Senate Bill 88 – Arbitration
Testimony of John Clough, M.D.
May 23, 2006

 On behalf of the Cleveland Clinic and the Academy of Medicine/Northern Ohio Medical Association, I am pleased to support Senator Coughlin’s modified mandatory arbitration bill, Sub. SB 88. It provides an additional method of helping to control the runaway costs of medical malpractice insurance that have led the American Medical Association to identify Ohio as a medical liability crisis state. Although malpractice insurance premiums are not increasing as rapidly as they did a couple of years ago, characterization of this phenomenon as a “stabilization of the market” and assuming that the problem is solved is grossly inappropriate. It does not adequately recognize the fact that the insurance premium crisis can only be abated by actual significant decreases in premiums, and we have not yet seen this. It is unlikely that liberal damage caps and the other systemic measures passed previously will result in reductions in loss costs sufficient to produce the needed premium reductions, and certainly not until they are tested for constitutionality before the Supreme Court, which has not yet happened. We need something that will work quickly by immediately reducing the loss costs associated with malpractice litigation.
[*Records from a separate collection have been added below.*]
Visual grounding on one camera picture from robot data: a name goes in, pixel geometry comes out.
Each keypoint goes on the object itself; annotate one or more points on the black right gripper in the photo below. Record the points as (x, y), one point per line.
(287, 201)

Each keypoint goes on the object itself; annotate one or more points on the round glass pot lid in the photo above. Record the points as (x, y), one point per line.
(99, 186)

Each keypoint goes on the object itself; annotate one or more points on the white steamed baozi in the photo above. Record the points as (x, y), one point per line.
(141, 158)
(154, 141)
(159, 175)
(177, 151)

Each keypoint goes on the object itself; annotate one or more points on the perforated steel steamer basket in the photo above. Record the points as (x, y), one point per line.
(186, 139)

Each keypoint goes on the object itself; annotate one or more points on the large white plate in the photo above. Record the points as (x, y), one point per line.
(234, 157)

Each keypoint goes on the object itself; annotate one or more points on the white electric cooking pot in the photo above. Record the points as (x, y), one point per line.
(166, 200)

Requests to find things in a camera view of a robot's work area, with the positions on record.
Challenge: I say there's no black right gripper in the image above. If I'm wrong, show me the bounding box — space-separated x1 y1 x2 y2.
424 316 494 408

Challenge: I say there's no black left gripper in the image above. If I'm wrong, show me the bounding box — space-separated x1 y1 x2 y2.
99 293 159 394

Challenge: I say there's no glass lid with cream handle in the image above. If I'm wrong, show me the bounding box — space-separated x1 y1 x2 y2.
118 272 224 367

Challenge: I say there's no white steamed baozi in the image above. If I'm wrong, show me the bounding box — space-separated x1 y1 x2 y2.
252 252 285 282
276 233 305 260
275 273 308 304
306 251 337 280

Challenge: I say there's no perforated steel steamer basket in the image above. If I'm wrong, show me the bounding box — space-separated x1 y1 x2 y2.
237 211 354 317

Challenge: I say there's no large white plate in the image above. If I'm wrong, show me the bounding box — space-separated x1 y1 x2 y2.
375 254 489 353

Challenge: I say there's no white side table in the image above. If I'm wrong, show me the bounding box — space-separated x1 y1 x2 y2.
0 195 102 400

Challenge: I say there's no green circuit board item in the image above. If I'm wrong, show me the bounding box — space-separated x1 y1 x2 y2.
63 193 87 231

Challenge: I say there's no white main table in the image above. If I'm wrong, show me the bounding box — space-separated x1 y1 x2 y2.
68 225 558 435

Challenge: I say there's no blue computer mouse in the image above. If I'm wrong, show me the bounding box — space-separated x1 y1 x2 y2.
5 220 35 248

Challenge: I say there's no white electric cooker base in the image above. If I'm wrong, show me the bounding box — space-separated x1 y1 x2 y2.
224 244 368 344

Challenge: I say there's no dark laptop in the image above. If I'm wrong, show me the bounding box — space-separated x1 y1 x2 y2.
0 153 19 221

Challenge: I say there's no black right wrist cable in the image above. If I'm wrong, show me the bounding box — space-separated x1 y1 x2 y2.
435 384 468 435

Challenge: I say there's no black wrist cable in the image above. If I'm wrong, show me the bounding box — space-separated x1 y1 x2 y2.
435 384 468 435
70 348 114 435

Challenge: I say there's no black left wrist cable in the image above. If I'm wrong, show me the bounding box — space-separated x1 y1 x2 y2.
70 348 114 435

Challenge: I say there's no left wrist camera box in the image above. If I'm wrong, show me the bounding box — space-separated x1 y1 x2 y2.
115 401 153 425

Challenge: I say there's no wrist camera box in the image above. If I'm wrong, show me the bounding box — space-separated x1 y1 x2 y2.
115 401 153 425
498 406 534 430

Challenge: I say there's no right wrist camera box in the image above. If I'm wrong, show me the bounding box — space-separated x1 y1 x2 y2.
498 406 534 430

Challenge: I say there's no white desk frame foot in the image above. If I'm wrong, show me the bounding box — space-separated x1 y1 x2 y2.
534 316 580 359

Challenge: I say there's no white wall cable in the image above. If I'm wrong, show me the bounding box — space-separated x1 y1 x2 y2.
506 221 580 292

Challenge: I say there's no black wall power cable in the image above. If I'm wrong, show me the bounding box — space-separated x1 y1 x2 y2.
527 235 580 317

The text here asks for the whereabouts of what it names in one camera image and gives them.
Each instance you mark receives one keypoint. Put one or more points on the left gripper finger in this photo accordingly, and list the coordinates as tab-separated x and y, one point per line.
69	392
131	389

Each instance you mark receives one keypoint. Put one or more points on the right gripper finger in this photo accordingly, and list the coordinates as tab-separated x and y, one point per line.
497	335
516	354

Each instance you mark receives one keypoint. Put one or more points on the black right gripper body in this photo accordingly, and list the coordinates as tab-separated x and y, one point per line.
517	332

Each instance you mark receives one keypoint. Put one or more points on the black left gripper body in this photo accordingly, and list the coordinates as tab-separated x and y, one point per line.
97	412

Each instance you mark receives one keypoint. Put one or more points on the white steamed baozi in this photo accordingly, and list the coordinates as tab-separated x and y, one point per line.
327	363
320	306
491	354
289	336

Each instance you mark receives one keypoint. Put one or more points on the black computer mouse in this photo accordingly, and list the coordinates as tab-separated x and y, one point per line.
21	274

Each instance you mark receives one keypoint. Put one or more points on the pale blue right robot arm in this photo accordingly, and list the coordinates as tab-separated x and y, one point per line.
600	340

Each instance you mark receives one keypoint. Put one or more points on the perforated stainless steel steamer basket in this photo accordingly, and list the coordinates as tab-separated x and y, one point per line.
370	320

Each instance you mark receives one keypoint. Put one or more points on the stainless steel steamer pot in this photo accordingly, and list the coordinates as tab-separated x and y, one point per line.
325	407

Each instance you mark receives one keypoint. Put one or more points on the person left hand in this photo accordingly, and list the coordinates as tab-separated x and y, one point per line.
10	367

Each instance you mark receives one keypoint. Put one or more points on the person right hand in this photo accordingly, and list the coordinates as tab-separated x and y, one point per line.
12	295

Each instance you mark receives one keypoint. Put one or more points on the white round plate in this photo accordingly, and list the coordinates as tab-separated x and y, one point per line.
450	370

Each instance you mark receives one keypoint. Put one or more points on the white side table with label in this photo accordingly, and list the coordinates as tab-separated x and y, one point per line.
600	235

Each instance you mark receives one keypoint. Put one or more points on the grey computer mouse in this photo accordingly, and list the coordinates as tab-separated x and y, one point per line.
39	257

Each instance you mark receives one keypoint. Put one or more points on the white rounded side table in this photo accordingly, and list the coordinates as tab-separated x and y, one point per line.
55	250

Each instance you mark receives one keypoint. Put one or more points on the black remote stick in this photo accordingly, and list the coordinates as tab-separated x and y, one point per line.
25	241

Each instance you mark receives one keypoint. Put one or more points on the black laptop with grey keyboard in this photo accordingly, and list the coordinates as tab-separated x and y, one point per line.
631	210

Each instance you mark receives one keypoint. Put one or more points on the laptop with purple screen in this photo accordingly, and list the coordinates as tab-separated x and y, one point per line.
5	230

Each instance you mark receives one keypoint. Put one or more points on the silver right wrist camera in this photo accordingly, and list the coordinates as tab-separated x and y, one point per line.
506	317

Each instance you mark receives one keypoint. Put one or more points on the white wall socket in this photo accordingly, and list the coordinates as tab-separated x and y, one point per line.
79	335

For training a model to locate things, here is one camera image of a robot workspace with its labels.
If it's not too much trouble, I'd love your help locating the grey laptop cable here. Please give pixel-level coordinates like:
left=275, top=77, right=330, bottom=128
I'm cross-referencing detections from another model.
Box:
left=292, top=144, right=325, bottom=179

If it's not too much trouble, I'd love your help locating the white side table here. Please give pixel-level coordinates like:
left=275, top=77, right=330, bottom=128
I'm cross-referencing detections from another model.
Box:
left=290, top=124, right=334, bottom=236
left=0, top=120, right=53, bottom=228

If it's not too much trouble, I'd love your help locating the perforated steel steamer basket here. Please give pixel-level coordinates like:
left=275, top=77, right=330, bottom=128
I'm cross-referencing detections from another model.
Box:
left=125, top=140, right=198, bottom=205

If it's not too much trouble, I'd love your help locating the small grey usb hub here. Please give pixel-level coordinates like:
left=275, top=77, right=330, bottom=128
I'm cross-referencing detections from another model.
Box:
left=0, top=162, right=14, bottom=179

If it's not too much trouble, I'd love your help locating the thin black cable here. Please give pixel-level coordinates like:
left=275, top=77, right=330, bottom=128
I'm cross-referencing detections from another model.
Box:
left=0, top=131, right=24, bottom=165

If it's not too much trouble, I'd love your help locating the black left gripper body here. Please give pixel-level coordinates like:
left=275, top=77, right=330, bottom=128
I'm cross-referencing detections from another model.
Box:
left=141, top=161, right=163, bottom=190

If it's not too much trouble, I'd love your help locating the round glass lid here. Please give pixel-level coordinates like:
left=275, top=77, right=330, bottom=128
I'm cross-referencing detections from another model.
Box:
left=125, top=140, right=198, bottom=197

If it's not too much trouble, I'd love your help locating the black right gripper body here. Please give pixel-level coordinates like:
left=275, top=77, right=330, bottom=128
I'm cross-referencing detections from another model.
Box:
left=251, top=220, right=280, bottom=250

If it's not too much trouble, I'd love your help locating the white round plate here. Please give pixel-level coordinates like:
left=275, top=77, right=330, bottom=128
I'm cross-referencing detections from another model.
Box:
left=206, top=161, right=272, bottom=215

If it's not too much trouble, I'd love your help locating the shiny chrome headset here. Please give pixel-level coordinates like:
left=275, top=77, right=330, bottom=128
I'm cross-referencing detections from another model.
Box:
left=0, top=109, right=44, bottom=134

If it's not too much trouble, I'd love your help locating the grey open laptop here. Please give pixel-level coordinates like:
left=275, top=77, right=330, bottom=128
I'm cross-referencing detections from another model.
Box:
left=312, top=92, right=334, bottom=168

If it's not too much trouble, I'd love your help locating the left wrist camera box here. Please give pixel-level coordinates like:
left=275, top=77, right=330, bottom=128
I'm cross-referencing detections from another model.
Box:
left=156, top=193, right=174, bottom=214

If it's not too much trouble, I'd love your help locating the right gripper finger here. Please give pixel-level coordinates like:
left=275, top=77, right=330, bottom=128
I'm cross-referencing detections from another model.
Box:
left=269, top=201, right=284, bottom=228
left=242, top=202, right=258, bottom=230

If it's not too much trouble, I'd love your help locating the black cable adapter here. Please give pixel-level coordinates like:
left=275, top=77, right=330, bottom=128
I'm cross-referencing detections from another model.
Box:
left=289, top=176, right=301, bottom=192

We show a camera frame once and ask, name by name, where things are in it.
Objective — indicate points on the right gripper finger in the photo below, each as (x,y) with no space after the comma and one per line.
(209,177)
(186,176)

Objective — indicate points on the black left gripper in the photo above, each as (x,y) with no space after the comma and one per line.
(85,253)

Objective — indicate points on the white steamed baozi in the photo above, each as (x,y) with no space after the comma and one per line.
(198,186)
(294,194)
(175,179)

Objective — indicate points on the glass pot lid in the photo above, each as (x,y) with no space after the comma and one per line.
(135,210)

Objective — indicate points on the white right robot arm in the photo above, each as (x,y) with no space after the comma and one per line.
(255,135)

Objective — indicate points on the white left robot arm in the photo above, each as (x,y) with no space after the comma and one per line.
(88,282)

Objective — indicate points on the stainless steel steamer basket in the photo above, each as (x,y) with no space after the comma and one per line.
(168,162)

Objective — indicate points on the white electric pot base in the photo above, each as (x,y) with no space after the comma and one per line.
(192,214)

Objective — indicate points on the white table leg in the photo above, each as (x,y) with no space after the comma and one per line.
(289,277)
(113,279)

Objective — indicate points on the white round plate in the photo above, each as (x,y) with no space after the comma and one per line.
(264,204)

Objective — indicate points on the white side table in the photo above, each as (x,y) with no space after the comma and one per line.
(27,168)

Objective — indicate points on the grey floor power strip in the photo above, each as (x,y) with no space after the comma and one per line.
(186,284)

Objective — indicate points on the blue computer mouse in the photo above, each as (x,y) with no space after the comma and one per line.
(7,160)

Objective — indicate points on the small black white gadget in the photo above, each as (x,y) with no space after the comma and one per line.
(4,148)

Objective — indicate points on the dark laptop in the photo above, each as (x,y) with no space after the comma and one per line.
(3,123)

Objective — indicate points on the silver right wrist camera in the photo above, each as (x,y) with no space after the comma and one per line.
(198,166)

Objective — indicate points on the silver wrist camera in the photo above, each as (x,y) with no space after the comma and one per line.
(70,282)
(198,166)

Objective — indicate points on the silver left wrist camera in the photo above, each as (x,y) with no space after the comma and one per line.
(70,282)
We believe that SB 88 can be an effective way to make this happen. We believe it will lead to a win-win situation. As you have heard, it requires that a balanced panel, selected by both sides of a case, consider the evidence in any malpractice suit and render a decision in a much less expensive setting than open court. If both parties accept the decision, that’s the end of the arbitration process. The majority of cases probably won’t get past this stage, since approximately 80% of cases that currently go to court do not find negligence. The few cases in which they don’t agree can then go to court and present their evidence in a trial, including the arbitration panel’s decision. This protects everybody’s rights. This procedure will take cost out of the system without interfering with anyone’s rights to a trial if they still want one.

A key component of Substitute SB 88 is the bifurcation of liability and damages. The bill now provides that the arbitration panel will only consider liability and not damages. The latter would require a court process. After careful consideration of this language, we want to communicate our full support of this change. In order to curb medical malpractice premiums, particularly in Northeastern Ohio, there must be a reduction in loss costs. Loss costs are all those costs associated with a medical malpractice claim, including the associated court and attorney costs. By bifurcating the arbitration, loss costs for claims that are dismissed by the arbitration panel will certainly be less than comparable costs for similar verdicts reached during a civil trial. Not only is alternative dispute resolution typically less expensive than a jury trial but the arbitration process proposed by Sub. SB 88 will only consider half of the lawsuit equation, liability but not damages. If there is no liability, there are no damages. If there is liability, the damages are determined in court. SB 88’s new bifurcation provisions are perhaps the most important change from the bill as introduced. This change has the potential to have a significant positive effect on the medical malpractice process, loss costs, and premium rates. We support this addition to SB 88.

Because my organization, the Cleveland Clinic, provides liability coverage for its employed physicians, it may not be obvious that the current crisis affects us along with everyone else. Although our experience with lawsuits has been pretty successful over the years, the general overall experience affects us, even though we are self-insured.

Here’s how it works. The Cleveland Clinic has to operate like a liability insurance company in maintaining a capital fund adequate to cover whatever may happen in the liability arena. This money is not available for the more usual and appropriate capital needs of the organization, including the provision of new technology. The amount of money required to be allocated to this escrow-like fund has grown over the years, and the adequacy of the fund is evaluated by our bond-rating agencies. The Clinic’s bond rating determines the amount of interest we have to pay for borrowed money. If our malpractice litigation fund is judged inadequate by the bond-rating agencies, based on the statewide experience, not our experience, our bond rating drops, and our interest rates on borrowed money increase. This adds to the cost of health care, because that is where the revenue that supports this whole system comes from.

So we encourage everyone to get behind this legislation. It’s not a total solution to the crisis, but it can be one part of the puzzle. It is an innovative approach that hurts no one while removing cost from the system and helping to keep health costs down.